▸ **WHAT NEEDS TO BE DONE**:
Reproduce, exactly and in full, only the lines below from the one containing "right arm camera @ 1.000" through the one containing "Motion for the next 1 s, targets".

Dataset excerpts:
#####

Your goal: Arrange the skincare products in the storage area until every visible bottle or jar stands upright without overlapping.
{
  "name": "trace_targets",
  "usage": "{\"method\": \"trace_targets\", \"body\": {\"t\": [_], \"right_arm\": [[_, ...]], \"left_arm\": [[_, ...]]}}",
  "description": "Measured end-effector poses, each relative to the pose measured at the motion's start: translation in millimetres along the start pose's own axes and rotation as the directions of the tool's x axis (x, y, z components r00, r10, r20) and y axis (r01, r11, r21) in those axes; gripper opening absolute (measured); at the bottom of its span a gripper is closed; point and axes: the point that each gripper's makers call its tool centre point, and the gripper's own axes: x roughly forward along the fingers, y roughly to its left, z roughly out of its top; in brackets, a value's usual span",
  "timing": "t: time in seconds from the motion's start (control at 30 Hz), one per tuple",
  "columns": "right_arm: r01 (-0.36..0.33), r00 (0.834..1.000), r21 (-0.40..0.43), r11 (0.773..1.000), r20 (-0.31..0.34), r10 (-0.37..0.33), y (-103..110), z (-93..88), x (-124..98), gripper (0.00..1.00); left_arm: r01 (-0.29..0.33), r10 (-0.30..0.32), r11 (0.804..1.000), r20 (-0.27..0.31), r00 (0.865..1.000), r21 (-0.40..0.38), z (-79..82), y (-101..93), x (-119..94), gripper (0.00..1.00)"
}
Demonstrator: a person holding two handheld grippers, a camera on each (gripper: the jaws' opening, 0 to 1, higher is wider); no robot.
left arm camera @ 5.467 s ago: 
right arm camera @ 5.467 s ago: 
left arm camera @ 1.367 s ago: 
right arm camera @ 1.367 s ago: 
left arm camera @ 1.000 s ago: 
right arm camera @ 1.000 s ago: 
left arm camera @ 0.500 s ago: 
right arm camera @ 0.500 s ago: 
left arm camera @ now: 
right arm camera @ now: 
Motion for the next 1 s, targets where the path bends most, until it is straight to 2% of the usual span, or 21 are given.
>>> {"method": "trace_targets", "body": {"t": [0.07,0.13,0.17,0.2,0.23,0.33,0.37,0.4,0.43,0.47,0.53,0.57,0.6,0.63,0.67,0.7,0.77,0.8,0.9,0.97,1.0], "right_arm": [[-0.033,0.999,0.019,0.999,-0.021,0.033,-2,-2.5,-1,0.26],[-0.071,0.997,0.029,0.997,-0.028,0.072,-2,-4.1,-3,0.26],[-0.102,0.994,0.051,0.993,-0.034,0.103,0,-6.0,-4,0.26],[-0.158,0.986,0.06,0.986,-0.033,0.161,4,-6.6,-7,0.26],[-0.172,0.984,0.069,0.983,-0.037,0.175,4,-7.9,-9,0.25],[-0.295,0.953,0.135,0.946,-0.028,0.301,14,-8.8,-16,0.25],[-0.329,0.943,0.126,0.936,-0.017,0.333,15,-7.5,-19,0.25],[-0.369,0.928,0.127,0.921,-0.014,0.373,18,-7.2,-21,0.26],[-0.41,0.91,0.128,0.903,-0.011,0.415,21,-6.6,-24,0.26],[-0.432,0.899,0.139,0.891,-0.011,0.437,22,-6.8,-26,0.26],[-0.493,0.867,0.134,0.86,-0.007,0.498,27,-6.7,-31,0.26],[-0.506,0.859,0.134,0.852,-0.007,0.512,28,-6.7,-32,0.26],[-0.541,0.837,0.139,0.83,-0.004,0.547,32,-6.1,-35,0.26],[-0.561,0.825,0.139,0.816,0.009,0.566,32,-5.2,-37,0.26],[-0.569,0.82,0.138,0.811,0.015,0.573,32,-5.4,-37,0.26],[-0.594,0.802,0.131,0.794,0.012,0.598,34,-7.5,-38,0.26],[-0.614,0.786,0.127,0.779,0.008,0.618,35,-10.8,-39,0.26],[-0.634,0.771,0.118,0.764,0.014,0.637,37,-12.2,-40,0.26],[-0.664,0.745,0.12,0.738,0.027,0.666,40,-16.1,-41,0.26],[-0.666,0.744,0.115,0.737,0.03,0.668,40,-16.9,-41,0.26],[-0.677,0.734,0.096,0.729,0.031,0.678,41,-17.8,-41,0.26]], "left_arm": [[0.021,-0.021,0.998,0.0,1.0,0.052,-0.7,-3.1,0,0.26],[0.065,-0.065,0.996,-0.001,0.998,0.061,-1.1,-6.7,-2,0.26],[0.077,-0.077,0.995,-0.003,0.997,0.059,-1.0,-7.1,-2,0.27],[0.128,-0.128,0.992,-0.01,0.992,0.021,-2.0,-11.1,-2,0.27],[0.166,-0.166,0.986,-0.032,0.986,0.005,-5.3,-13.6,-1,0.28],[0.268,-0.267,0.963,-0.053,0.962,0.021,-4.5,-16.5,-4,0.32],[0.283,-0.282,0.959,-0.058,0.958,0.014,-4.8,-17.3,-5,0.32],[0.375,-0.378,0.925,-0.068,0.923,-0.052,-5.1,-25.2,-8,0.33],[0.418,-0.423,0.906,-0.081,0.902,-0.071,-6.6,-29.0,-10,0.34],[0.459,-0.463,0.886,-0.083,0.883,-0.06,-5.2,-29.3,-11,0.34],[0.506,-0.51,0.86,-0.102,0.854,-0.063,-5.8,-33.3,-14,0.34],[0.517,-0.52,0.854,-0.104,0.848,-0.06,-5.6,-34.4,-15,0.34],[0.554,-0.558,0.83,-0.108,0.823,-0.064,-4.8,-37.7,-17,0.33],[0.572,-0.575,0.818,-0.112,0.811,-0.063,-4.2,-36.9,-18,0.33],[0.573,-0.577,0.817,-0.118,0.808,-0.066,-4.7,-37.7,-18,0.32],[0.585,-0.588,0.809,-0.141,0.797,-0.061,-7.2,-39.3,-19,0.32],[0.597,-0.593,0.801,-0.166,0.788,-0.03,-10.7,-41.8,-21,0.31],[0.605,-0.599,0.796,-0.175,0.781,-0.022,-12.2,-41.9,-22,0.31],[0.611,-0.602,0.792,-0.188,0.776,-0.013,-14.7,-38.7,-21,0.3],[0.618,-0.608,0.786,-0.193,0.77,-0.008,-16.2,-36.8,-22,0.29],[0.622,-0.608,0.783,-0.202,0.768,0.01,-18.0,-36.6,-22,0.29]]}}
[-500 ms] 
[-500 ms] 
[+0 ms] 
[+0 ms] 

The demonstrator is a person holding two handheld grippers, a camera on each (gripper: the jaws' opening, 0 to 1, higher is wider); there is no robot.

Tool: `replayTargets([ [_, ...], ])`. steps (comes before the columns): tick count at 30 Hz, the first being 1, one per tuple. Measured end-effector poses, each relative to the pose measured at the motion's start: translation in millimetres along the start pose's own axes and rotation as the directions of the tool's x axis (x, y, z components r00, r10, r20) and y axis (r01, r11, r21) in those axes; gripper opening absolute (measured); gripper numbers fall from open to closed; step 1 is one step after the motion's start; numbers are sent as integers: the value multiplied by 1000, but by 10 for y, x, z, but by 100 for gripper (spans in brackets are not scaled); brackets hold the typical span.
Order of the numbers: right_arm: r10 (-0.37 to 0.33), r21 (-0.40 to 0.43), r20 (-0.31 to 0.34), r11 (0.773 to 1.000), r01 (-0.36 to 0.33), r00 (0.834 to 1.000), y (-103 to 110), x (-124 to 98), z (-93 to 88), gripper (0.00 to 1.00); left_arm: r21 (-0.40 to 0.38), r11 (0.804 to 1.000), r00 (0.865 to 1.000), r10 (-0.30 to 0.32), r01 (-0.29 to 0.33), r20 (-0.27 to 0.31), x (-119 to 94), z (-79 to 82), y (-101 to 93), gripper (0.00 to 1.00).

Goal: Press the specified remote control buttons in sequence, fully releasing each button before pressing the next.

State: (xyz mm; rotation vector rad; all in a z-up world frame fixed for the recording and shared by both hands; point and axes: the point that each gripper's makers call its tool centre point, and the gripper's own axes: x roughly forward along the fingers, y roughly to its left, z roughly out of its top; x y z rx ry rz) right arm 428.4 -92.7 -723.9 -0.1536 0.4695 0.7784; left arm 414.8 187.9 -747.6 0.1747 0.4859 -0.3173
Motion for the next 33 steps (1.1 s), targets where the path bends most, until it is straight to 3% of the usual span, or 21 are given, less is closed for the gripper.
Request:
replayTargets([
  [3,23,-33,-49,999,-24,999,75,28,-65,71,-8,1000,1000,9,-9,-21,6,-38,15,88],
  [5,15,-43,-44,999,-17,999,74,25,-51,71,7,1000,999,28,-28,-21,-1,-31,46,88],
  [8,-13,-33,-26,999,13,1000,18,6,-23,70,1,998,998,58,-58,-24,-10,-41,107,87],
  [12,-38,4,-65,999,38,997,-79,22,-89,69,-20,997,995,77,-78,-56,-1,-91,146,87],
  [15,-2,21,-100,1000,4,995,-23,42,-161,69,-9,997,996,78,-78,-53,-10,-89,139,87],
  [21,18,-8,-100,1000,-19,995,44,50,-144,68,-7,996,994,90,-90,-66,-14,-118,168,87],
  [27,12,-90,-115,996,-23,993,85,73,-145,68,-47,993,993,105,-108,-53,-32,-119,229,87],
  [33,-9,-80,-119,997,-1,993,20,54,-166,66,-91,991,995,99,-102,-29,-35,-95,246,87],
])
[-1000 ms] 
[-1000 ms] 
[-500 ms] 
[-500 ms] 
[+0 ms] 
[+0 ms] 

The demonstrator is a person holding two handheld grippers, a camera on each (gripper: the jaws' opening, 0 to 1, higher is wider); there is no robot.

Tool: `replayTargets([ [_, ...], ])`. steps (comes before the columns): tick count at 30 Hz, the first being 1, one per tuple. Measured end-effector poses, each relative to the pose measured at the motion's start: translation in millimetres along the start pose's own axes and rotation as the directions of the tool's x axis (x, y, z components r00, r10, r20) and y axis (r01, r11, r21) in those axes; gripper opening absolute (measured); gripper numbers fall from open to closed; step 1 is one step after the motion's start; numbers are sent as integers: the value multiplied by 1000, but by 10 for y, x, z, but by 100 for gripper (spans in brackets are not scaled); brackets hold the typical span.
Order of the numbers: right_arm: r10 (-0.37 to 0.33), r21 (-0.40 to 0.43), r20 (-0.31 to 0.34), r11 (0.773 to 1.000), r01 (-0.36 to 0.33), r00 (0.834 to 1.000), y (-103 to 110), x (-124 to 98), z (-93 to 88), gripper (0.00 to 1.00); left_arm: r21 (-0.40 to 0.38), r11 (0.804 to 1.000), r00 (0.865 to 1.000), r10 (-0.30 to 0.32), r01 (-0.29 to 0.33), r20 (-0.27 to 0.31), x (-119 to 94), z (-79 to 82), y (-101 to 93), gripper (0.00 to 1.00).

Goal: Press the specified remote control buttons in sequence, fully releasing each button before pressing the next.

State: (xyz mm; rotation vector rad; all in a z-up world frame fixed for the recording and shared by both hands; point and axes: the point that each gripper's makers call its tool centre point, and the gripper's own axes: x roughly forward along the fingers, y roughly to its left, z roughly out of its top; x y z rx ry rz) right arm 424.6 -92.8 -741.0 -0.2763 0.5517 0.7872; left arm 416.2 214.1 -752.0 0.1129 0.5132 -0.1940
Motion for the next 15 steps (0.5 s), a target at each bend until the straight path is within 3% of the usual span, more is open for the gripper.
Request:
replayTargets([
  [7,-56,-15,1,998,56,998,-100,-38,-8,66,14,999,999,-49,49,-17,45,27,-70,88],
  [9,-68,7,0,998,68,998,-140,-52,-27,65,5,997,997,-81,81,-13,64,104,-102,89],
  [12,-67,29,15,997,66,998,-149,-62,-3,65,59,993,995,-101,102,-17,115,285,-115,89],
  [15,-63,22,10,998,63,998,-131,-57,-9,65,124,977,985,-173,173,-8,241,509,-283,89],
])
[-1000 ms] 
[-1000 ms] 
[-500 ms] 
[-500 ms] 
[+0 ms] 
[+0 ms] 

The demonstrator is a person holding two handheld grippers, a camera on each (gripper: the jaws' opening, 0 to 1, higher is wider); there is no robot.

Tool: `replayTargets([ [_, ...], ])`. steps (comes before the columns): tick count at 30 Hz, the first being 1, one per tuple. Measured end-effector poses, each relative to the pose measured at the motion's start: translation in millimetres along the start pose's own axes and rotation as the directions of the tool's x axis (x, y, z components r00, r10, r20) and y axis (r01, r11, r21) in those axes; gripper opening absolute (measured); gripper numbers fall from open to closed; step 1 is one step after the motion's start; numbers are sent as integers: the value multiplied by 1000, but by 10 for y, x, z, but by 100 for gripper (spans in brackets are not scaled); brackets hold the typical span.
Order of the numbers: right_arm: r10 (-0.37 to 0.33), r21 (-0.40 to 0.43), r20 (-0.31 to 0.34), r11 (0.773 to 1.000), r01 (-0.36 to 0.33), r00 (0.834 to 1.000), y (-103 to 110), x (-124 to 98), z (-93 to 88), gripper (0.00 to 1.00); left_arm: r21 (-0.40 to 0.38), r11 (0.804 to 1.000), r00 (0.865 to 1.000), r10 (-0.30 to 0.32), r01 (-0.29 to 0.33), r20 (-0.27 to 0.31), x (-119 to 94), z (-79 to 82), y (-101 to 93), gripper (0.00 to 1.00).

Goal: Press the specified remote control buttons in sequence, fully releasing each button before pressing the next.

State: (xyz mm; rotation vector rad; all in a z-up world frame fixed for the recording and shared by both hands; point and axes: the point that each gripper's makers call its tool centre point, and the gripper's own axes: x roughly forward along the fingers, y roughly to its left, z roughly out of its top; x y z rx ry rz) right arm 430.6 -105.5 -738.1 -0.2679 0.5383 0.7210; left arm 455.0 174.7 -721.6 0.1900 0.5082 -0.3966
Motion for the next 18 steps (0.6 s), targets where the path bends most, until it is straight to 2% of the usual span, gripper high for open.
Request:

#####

▸ **WRITTEN SOLUTION**:
right arm camera @ 1.000 s ago: 
left arm camera @ 0.500 s ago: 
right arm camera @ 0.500 s ago: 
left arm camera @ now: 
right arm camera @ now: 
Motion for the next 1 s, targets where the path bends most, until it is straight to 2% of the usual span, or 21 are given.

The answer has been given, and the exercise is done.